[WORK ITEM] Reproduce the data that follows in its entirety, character for character.

Start of Block

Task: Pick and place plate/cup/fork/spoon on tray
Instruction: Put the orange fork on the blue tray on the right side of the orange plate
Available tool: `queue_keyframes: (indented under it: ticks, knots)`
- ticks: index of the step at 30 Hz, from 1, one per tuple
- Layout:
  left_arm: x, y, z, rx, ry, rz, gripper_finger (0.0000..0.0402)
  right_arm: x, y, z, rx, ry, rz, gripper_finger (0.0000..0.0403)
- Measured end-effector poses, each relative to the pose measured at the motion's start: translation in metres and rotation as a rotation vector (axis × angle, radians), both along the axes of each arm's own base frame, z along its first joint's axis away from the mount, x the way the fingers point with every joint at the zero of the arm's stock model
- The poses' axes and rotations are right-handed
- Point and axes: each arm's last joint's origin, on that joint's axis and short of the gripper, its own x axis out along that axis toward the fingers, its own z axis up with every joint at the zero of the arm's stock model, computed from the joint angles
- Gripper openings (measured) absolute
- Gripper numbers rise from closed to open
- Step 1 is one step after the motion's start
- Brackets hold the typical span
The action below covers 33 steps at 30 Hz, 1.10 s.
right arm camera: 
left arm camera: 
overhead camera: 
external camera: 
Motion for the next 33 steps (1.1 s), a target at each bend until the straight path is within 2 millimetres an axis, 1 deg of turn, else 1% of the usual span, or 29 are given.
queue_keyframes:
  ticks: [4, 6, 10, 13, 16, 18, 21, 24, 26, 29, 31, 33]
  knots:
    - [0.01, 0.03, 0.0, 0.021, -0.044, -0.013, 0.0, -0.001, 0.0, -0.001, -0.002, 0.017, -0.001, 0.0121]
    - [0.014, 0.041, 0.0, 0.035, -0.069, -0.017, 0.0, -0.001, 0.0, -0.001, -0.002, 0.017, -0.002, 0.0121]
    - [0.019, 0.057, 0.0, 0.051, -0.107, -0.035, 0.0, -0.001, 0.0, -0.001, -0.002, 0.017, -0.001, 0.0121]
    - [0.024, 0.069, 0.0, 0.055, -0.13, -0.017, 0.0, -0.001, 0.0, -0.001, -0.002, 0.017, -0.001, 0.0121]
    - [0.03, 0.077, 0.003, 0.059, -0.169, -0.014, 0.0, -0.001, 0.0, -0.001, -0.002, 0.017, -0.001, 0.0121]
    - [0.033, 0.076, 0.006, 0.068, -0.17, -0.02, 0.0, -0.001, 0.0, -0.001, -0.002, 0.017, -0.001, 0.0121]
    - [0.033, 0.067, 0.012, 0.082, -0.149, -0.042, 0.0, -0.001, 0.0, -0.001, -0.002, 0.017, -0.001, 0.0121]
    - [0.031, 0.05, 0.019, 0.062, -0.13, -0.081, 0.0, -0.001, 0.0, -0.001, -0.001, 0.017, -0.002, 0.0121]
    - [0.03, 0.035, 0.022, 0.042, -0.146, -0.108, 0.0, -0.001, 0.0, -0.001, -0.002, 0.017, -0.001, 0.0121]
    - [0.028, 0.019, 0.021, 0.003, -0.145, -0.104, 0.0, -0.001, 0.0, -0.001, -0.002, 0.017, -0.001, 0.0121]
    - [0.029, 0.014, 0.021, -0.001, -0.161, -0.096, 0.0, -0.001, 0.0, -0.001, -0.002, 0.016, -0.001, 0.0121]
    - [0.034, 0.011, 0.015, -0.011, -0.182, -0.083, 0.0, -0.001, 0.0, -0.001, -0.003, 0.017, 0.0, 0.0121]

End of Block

[SOLUTION TO THIS TASK]
Task: Pick and place plate/cup/fork/spoon on tray
Instruction: Put the orange fork on the blue tray on the right side of the orange plate
Available tool: `queue_keyframes: (indented under it: ticks, knots)`
- ticks: index of the step at 30 Hz, from 1, one per tuple
- Layout:
  left_arm: x, y, z, rx, ry, rz, gripper_finger (0.0000..0.0402)
  right_arm: x, y, z, rx, ry, rz, gripper_finger (0.0000..0.0403)
- Measured end-effector poses, each relative to the pose measured at the motion's start: translation in metres and rotation as a rotation vector (axis × angle, radians), both along the axes of each arm's own base frame, z along its first joint's axis away from the mount, x the way the fingers point with every joint at the zero of the arm's stock model
- The poses' axes and rotations are right-handed
- Point and axes: each arm's last joint's origin, on that joint's axis and short of the gripper, its own x axis out along that axis toward the fingers, its own z axis up with every joint at the zero of the arm's stock model, computed from the joint angles
- Gripper openings (measured) absolute
- Gripper numbers rise from closed to open
- Step 1 is one step after the motion's start
- Brackets hold the typical span
The action below covers 33 steps at 30 Hz, 1.10 s.
right arm camera: 
left arm camera: 
overhead camera: 
external camera: 
Motion for the next 33 steps (1.1 s), a target at each bend until the straight path is within 2 millimetres an axis, 1 deg of turn, else 1% of the usual span, or 29 are given.
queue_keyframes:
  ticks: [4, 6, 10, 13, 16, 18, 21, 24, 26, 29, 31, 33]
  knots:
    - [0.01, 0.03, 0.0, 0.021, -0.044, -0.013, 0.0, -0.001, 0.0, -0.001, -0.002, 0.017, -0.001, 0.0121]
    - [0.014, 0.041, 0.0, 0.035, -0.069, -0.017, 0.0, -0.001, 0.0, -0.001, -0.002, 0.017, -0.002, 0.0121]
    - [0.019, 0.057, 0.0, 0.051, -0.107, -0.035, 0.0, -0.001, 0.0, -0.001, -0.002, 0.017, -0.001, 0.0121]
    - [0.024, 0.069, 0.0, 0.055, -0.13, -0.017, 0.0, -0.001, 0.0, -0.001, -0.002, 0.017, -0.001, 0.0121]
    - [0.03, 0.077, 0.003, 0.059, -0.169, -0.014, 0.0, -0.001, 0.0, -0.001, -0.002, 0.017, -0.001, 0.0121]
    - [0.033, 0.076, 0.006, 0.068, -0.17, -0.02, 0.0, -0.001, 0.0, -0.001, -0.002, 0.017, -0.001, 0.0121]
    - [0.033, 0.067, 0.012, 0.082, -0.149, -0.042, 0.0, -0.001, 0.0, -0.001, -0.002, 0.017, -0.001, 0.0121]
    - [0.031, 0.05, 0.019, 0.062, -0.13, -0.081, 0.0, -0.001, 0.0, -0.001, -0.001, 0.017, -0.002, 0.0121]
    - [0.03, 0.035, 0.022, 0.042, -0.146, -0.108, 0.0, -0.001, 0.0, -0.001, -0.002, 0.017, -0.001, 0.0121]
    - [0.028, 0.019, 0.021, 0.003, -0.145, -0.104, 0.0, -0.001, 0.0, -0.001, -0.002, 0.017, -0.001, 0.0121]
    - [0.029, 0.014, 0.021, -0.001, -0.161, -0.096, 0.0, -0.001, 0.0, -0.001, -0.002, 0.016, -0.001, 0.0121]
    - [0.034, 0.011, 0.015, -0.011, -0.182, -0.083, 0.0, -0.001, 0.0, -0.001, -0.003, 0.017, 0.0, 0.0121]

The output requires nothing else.